What you should give back is a precise copy of the lines below from the one containing "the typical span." through the one containing "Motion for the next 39", with no pictures.

--- START ---

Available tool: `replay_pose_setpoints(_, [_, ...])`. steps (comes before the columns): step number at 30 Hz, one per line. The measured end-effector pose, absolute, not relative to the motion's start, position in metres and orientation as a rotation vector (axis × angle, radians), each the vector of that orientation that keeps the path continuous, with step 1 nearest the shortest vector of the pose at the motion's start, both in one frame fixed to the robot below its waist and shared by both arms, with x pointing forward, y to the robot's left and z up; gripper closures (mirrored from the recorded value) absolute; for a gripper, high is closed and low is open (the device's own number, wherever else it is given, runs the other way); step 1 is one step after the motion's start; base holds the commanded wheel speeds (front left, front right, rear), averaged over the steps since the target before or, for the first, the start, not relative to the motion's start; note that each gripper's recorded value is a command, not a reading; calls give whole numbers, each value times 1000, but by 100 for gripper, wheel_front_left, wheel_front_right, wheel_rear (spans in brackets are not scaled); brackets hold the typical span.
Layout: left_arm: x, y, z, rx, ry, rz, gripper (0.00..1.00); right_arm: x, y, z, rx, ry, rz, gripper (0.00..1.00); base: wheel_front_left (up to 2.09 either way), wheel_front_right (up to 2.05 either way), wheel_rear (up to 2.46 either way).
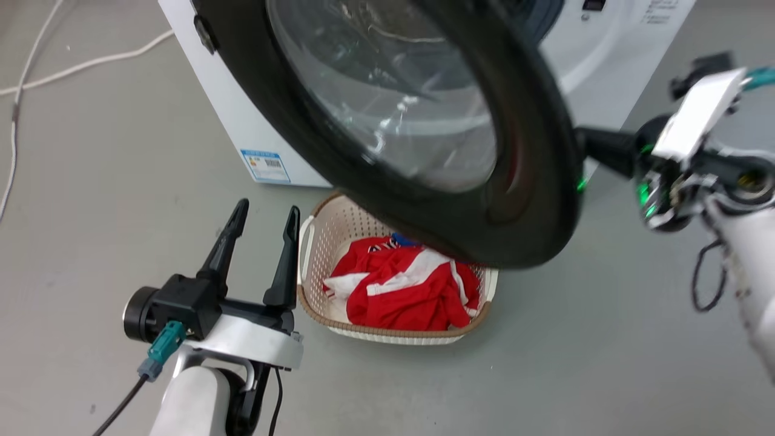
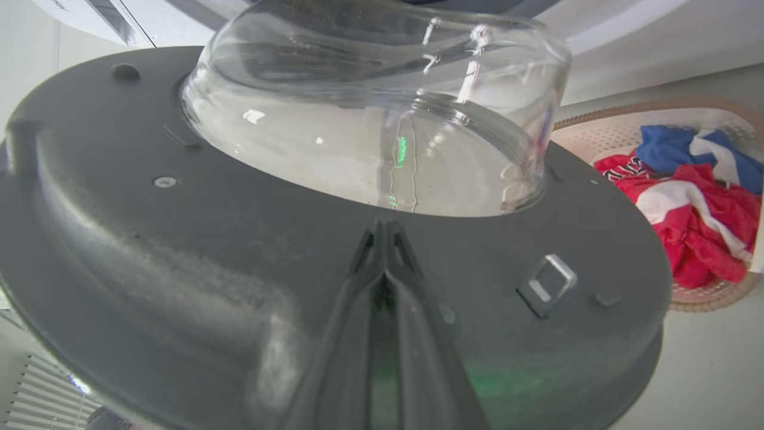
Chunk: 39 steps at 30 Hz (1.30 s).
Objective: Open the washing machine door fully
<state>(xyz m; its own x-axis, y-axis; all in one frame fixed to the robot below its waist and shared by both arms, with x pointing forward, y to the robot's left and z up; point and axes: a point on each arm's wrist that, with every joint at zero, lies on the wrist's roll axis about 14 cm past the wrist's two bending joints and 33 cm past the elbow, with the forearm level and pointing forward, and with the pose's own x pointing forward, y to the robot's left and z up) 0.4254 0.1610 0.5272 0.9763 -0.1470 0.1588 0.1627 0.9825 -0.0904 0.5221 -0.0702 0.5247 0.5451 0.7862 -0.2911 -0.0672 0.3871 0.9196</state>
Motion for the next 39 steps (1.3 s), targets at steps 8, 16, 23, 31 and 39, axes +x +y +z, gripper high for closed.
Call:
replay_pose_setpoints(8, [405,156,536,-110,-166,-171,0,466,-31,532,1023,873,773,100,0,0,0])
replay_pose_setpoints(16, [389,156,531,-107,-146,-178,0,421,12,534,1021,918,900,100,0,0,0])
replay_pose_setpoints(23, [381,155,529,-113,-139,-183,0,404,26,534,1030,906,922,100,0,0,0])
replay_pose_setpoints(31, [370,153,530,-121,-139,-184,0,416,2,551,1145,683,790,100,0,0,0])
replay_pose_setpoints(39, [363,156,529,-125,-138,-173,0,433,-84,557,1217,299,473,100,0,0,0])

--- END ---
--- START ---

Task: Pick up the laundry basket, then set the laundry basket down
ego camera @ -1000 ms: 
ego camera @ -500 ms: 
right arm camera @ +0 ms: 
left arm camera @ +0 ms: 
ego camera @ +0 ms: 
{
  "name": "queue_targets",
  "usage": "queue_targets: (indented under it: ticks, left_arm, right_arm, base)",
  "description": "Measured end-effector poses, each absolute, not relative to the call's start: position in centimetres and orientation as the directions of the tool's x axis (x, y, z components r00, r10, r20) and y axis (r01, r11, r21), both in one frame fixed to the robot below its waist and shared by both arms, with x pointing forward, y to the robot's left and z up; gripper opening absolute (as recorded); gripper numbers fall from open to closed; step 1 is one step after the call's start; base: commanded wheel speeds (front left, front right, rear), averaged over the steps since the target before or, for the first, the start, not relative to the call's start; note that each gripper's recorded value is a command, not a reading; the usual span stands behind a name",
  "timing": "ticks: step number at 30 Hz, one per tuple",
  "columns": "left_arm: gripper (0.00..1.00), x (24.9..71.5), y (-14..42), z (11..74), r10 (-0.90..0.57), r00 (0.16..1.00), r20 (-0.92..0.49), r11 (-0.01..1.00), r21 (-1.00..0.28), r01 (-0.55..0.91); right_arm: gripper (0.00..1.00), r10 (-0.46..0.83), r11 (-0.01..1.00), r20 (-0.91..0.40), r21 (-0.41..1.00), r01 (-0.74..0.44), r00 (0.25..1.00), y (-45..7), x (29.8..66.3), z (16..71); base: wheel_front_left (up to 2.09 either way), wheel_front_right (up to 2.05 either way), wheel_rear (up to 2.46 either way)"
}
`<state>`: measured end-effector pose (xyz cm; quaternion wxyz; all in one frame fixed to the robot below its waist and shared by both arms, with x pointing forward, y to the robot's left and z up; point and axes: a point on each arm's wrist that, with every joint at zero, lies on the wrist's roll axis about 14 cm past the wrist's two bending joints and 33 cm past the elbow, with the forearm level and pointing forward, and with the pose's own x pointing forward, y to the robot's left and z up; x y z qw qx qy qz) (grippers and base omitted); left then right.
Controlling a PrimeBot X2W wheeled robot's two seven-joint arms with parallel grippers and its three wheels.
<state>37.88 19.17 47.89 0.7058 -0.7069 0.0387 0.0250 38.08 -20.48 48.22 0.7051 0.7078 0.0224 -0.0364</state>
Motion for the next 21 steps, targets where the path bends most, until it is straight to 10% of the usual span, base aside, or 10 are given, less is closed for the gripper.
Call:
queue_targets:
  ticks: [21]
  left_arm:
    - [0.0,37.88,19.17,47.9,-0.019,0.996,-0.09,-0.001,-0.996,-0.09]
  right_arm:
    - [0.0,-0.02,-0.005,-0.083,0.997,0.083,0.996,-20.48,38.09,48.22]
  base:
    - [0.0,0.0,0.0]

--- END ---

**Exercise solution:**
Available tool: `replay_pose_setpoints(_, [_, ...])`. steps (comes before the columns): step number at 30 Hz, one per line. The measured end-effector pose, absolute, not relative to the motion's start, position in metres and orientation as a rotation vector (axis × angle, radians), each the vector of that orientation that keeps the path continuous, with step 1 nearest the shortest vector of the pose at the motion's start, both in one frame fixed to the robot below its waist and shared by both arms, with x pointing forward, y to the robot's left and z up; gripper closures (mirrored from the recorded value) absolute; for a gripper, high is closed and low is open (the device's own number, wherever else it is given, runs the other way); step 1 is one step after the motion's start; base holds the commanded wheel speeds (front left, front right, rear), averaged over the steps since the target before or, for the first, the start, not relative to the motion's start; note that each gripper's recorded value is a command, not a reading; calls give whole numbers, each value times 1000, but by 100 for gripper, wheel_front_left, wheel_front_right, wheel_rear (spans in brackets are not scaled); brackets hold the typical span.
Layout: left_arm: x, y, z, rx, ry, rz, gripper (0.00..1.00); right_arm: x, y, z, rx, ry, rz, gripper (0.00..1.00); base: wheel_front_left (up to 2.09 either way), wheel_front_right (up to 2.05 either way), wheel_rear (up to 2.46 either way).
Chunk: 39 steps at 30 Hz (1.30 s).
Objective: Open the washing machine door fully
<state>(xyz m; its own x-axis, y-axis; all in one frame fixed to the robot below its waist and shared by both arms, with x pointing forward, y to the robot's left and z up; point and axes: a point on each arm's wrist that, with every joint at zero, lies on the wrist's roll axis about 14 cm past the wrist's two bending joints and 33 cm past the elbow, with the forearm level and pointing forward, and with the pose's own x pointing forward, y to the robot's left and z up) 0.4254 0.1610 0.5272 0.9763 -0.1470 0.1588 0.1627 0.9825 -0.0904 0.5221 -0.0702 0.5247 0.5451 0.7862 -0.2911 -0.0672 0.3871 0.9196</state>
Motion for the next 39 steps (1.3 s), targets at steps 8, 16, 23, 31 and 39, axes +x +y +z, gripper high for closed.

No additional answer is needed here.